# Shops in Grenada



## PTAaron (Sep 1, 2017)

Anyone been to Grenada that might know if there are any legitimate places to pick up CCs there? 
I’m heading there in February, and I didn’t have any luck contacting the Habanos Caribbean distributor(never replied) - thought I’d check with you guys.


----------



## Rondo (Sep 9, 2015)

Much cheaper and reliable to bring your own.
And you’re much closer to Cuba today.
It’s like buying an nfl jersey in Russia.


----------



## PTAaron (Sep 1, 2017)

Rondo said:


> Much cheaper and reliable to bring your own.
> 
> And you're much closer to Cuba today.
> 
> It's like buying an nfl jersey in Russia.


Bringing what I have now doesn't help me get more though 

EDIT: just checked the map... you're right I'm about 150-200 miles closer here in Michigan than I will be in Grenada - that's really funny.


----------



## bpegler (Mar 30, 2006)

PTAaron said:


> Bringing what I have now doesn't help me get more though
> 
> EDIT: just checked the map... you're right I'm about 150-200 miles closer here in Michigan than I will be in Grenada - that's really funny.


I don't see any LCdHs in Grenada, so most of what you'll find are going to be counterfeit, unfortunately.

You might be better off bringing some of your favorite NCs rather than smoking a fake Cuban.


----------



## deke (Aug 19, 2013)

PTAaron said:


> Bringing what I have now doesn't help me get more though
> 
> EDIT: just checked the map... you're right I'm about 150-200 miles closer here in Michigan than I will be in Grenada - that's really funny.


Not to disappoint, but the LCDH in Windsor has all the benefits of an LCDH. Cigars are genuine and kept pristine. The problem is Canada taxes the living hell on cigars. I bought cigars at the LCDH in Windsor that I can get genuine ones from other sources for 1/3 of the cost.
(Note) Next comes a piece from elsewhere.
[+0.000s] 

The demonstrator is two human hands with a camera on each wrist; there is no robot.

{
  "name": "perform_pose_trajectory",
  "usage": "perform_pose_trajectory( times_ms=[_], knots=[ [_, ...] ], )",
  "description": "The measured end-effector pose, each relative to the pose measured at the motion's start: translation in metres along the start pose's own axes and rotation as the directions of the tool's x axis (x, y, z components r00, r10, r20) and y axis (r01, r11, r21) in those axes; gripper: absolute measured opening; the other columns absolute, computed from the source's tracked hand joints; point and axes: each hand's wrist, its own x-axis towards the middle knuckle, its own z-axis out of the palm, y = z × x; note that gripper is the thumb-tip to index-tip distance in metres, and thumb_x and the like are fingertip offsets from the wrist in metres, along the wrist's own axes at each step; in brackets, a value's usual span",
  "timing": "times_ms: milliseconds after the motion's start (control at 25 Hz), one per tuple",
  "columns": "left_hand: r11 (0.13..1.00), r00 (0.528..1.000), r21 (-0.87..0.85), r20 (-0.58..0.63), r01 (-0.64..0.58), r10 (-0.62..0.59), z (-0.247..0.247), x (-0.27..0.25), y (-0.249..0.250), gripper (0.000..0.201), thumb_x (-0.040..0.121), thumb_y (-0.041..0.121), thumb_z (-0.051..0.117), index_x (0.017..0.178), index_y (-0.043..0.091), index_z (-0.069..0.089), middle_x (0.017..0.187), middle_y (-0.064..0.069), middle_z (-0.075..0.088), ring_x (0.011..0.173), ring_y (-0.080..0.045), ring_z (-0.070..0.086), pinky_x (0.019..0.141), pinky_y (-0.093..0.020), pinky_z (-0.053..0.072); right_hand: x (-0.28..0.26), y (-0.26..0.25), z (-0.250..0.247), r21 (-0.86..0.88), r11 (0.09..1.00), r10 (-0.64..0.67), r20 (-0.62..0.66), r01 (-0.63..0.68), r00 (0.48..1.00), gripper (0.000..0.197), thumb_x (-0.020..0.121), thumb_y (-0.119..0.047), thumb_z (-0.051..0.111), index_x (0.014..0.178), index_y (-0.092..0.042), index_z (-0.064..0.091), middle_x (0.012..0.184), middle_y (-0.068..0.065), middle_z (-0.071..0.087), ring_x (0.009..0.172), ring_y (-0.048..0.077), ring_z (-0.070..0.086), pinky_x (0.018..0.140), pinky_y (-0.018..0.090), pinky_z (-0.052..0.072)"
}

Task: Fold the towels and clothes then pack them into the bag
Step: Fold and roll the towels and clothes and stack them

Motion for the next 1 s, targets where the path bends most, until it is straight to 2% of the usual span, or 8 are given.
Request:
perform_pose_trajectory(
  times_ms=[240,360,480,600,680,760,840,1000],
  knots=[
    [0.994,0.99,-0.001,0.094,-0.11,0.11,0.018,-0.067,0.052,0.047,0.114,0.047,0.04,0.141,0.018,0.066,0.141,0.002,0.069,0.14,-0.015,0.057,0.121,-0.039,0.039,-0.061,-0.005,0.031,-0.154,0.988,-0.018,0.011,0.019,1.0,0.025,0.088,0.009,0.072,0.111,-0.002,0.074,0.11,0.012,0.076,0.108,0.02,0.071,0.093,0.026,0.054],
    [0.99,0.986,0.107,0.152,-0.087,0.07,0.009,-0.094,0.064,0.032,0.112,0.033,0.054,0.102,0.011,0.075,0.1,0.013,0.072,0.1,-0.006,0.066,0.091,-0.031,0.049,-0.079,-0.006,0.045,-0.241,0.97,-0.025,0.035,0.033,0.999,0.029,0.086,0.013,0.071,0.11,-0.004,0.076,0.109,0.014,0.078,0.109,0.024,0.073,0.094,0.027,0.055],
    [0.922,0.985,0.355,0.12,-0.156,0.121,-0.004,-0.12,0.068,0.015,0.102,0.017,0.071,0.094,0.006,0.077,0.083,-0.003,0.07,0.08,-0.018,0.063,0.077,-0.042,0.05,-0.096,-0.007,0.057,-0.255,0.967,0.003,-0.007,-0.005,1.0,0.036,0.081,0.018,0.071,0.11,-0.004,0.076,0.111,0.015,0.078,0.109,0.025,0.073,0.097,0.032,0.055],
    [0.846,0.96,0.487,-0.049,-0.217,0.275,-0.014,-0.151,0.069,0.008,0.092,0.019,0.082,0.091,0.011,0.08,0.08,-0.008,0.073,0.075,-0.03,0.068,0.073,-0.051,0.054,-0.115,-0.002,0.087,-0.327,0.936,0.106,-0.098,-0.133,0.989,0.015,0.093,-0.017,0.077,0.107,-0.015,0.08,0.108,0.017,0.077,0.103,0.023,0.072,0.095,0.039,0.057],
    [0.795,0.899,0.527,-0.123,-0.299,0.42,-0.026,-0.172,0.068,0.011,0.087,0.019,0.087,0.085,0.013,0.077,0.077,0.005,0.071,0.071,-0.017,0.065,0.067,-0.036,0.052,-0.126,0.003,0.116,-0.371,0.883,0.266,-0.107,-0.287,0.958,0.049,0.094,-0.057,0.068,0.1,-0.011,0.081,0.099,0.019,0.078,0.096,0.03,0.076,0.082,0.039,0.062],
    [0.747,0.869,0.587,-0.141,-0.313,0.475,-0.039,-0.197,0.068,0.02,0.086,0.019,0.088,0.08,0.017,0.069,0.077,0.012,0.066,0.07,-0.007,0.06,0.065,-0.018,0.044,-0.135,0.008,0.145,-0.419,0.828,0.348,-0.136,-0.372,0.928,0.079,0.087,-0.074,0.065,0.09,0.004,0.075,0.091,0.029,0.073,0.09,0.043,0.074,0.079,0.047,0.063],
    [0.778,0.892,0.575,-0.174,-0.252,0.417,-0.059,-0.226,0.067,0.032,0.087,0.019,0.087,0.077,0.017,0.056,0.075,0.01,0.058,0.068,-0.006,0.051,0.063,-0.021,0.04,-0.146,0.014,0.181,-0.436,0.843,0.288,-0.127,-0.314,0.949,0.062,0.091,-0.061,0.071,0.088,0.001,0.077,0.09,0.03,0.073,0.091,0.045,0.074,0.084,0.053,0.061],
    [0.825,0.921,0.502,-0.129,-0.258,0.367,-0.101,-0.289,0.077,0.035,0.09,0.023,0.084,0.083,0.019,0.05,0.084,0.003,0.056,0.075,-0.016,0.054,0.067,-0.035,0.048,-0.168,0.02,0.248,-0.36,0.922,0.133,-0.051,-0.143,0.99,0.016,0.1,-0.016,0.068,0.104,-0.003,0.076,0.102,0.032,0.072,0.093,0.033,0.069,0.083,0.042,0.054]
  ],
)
But if you want 2 or 3 to take on your trip, drive over to Windsor and get them.


----------



## PTAaron (Sep 1, 2017)

deke said:


> Not to disappoint, but the LCDH in Windsor has all the benefits of an LCDH. Cigars are genuine and kept pristine. The problem is Canada taxes the living hell on cigars. I bought cigars at the LCDH in Windsor that I can get genuine ones from other sources for 1/3 of the cost.
> 
> But if you want 2 or 3 to take on your trip, drive over to Windsor and get them.


Yeah, I've heard about the ridiculous taxes in Canada, so that's not gonna happen.
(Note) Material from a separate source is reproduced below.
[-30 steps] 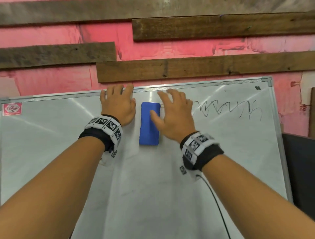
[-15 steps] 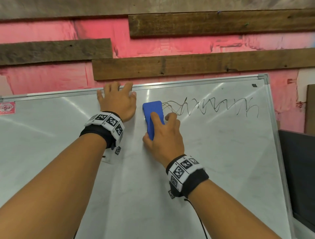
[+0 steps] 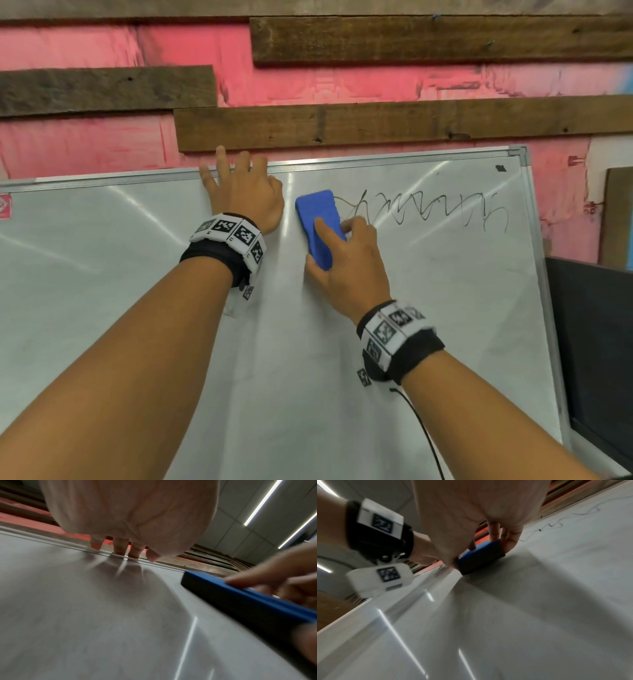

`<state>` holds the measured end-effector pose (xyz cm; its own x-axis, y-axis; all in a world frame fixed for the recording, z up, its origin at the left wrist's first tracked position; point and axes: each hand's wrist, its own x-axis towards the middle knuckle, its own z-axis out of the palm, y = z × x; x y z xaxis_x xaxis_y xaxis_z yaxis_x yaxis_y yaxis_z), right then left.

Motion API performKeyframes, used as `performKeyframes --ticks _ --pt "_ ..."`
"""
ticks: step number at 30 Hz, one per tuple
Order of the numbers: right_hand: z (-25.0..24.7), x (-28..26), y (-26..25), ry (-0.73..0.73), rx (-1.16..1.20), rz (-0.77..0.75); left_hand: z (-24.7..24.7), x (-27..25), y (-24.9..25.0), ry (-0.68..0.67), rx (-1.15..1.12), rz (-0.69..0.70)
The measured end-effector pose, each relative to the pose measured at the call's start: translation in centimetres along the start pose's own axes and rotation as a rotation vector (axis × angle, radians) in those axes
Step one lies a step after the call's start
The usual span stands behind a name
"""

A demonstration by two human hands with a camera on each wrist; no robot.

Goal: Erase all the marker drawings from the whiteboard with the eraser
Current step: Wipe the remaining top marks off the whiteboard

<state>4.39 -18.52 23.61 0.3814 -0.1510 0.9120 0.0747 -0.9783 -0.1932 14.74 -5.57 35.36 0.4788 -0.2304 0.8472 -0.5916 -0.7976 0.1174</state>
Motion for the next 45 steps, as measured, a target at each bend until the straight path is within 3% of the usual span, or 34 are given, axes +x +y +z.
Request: performKeyframes --ticks 4,12,20,29,36,45 --pt "0.3 -4.2 1.2 -0.036 0.015 -0.023 -0.1 0.2 -0.2 -0.011 0.025 0.05" --pt "-1.3 1.7 1.5 0.028 0.007 0.042 -0.2 0.0 0.1 -0.011 0.052 0.069" --pt "-0.6 -5.7 4.1 0.032 0.051 0.041 0.3 0.0 1.4 -0.019 -0.007 0.026" --pt "-2.4 0.3 4.6 0.064 0.048 0.076 0.2 0.0 1.9 -0.018 0.005 0.046" --pt "-1.3 -5.9 5.2 0.028 0.057 0.024 0.6 0.0 2.3 -0.011 0.057 0.054" --pt "-3.2 -0.5 6.3 0.056 0.041 0.086 0.5 -0.1 4.1 -0.02 -0.005 0.011"
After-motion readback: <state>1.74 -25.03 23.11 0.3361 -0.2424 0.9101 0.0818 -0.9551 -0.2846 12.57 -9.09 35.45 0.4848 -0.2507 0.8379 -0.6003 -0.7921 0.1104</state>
I'm not really looking for purposes of having one on vacation, but more for purchasing to add to my collection for when I'm back home. I was hoping that there might be a legitimate seller to pick up some boxes once I figure out what I am interested in.


----------



## TonyBrooklyn (Jan 28, 2010)

PTAaron said:


> Anyone been to Grenada that might know if there are any legitimate places to pick up CCs there?
> I'm heading there in February, and I didn't have any luck contacting the Habanos Caribbean distributor(never replied) - thought I'd check with you guys.


Last time i was in Grenada was 1983, there where more real Cuban Cigars there. In the 25 or so dead Cuban soldiers pockets , than you will find on the entire island today. Enjoy your trip bring your own.:vs_cool:


----------



## PTAaron (Sep 1, 2017)

So I’m here in Grenada now at Sandals, and just like Jamaica they have a section of Cubans in their resort shop for sale. 
This time around the full boxes are in the display case so I can get a better look at them... 
To my eyes, I’m seeing all of the “security features” listed on the Habanos site for identifying “real Habanos”. I’m going to see if they’ll let me check out the box codes tomorrow. 

The prices are high, and I’m not planning buying anything - mostly just wanting to verify for my own curiosity.


----------



## Cigary (Oct 19, 2007)

I've been to every Caribbean island at least two or three times and that includes Grenada... and sometimes you'll see high-end hotels that dabble in high end cigars but that doesn't mean they are real. The ports of call that tourists will walk through have "authentic" signage that purports to have real products...esp. with cigars in mind being CC's....or hotels with the same claim...and a price tag that makes you think they're authentic. BYO...that way you'll know they are real.


----------



## PTAaron (Sep 1, 2017)

So to close out this thread...
I checked out the boxes up close at the Sandals resort shop - everything appeared legit from the box codes to the tax labels with the security features and correct holograms, and even the inserts in the boxes - but I didn’t buy. 
At the airport there was a small duty free store with cigars and the boxes looked sketchy so I just laughed and walked by.


----------